WORK INSTRUCTION:
Without altering a single character, set down all of the data below.

§

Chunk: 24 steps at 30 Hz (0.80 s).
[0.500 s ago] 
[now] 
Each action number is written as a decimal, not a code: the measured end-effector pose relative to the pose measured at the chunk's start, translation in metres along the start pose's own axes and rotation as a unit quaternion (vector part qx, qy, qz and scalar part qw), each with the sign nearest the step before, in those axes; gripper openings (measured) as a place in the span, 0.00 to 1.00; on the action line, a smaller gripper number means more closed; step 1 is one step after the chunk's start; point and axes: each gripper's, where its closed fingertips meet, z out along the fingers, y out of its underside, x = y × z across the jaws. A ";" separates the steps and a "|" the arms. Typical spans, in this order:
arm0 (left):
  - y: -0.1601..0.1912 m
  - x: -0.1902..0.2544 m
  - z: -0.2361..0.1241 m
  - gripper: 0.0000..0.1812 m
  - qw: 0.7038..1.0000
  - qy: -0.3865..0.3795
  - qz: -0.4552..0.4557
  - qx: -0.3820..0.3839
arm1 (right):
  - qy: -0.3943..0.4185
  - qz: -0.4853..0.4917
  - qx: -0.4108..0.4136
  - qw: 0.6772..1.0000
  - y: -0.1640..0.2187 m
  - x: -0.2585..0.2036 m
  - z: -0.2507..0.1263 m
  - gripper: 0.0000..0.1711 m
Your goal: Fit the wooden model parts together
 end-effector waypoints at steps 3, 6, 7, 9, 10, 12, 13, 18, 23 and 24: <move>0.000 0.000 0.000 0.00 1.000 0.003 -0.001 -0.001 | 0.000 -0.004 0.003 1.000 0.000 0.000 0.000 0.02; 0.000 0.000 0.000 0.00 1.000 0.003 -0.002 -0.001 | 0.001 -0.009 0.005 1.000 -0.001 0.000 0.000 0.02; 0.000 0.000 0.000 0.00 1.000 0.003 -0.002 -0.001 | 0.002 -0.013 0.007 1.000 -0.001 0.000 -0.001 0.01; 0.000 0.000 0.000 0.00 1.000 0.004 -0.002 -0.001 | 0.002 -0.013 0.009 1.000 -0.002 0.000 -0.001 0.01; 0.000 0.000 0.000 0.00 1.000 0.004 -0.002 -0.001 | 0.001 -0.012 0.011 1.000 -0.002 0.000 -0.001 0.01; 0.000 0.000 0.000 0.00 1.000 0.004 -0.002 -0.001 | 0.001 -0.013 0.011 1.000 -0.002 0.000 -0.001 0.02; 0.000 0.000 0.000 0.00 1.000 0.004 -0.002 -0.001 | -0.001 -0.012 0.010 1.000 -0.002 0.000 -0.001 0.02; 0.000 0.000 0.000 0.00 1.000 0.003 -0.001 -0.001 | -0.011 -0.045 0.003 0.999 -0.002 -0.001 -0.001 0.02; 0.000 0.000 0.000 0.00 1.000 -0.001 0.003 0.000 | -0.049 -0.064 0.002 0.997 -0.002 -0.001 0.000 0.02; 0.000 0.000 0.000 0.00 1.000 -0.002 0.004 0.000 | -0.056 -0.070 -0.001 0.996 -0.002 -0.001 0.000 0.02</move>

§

WRITTEN SOLUTION:
Chunk: 24 steps at 30 Hz (0.80 s).
[0.500 s ago] 
[now] 
Each action number is written as a decimal, not a code: the measured end-effector pose relative to the pose measured at the chunk's start, translation in metres along the start pose's own axes and rotation as a unit quaternion (vector part qx, qy, qz and scalar part qw), each with the sign nearest the step before, in those axes; gripper openings (measured) as a place in the span, 0.00 to 1.00; on the action line, a smaller gripper number means more closed; step 1 is one step after the chunk's start; point and axes: each gripper's, where its closed fingertips meet, z out along the fingers, y out of its underside, x = y × z across the jaws. A ";" separates the steps and a "|" the arms. Typical spans, in this order:
arm0 (left):
  - y: -0.1601..0.1912 m
  - x: -0.1902..0.2544 m
  - z: -0.2361..0.1241 m
  - gripper: 0.0000..0.1812 m
  - qw: 0.7038..1.0000
  - qy: -0.3865..0.3795
  - qz: -0.4552..0.4557
  - qx: -0.3820..0.3839
arm1 (right):
  - qy: -0.3943..0.4185
  - qz: -0.4853..0.4917
  - qx: -0.4108..0.4136
  - qw: 0.6772..1.0000
  - y: -0.1640..0.2187 m
  - x: -0.2585..0.2036 m
  - z: -0.2507..0.1263 m
  - gripper: 0.0000..0.1711 m
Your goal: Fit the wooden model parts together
 end-effector waypoints at steps 3, 6, 7, 9, 10, 12, 13, 18, 23 and 24: <move>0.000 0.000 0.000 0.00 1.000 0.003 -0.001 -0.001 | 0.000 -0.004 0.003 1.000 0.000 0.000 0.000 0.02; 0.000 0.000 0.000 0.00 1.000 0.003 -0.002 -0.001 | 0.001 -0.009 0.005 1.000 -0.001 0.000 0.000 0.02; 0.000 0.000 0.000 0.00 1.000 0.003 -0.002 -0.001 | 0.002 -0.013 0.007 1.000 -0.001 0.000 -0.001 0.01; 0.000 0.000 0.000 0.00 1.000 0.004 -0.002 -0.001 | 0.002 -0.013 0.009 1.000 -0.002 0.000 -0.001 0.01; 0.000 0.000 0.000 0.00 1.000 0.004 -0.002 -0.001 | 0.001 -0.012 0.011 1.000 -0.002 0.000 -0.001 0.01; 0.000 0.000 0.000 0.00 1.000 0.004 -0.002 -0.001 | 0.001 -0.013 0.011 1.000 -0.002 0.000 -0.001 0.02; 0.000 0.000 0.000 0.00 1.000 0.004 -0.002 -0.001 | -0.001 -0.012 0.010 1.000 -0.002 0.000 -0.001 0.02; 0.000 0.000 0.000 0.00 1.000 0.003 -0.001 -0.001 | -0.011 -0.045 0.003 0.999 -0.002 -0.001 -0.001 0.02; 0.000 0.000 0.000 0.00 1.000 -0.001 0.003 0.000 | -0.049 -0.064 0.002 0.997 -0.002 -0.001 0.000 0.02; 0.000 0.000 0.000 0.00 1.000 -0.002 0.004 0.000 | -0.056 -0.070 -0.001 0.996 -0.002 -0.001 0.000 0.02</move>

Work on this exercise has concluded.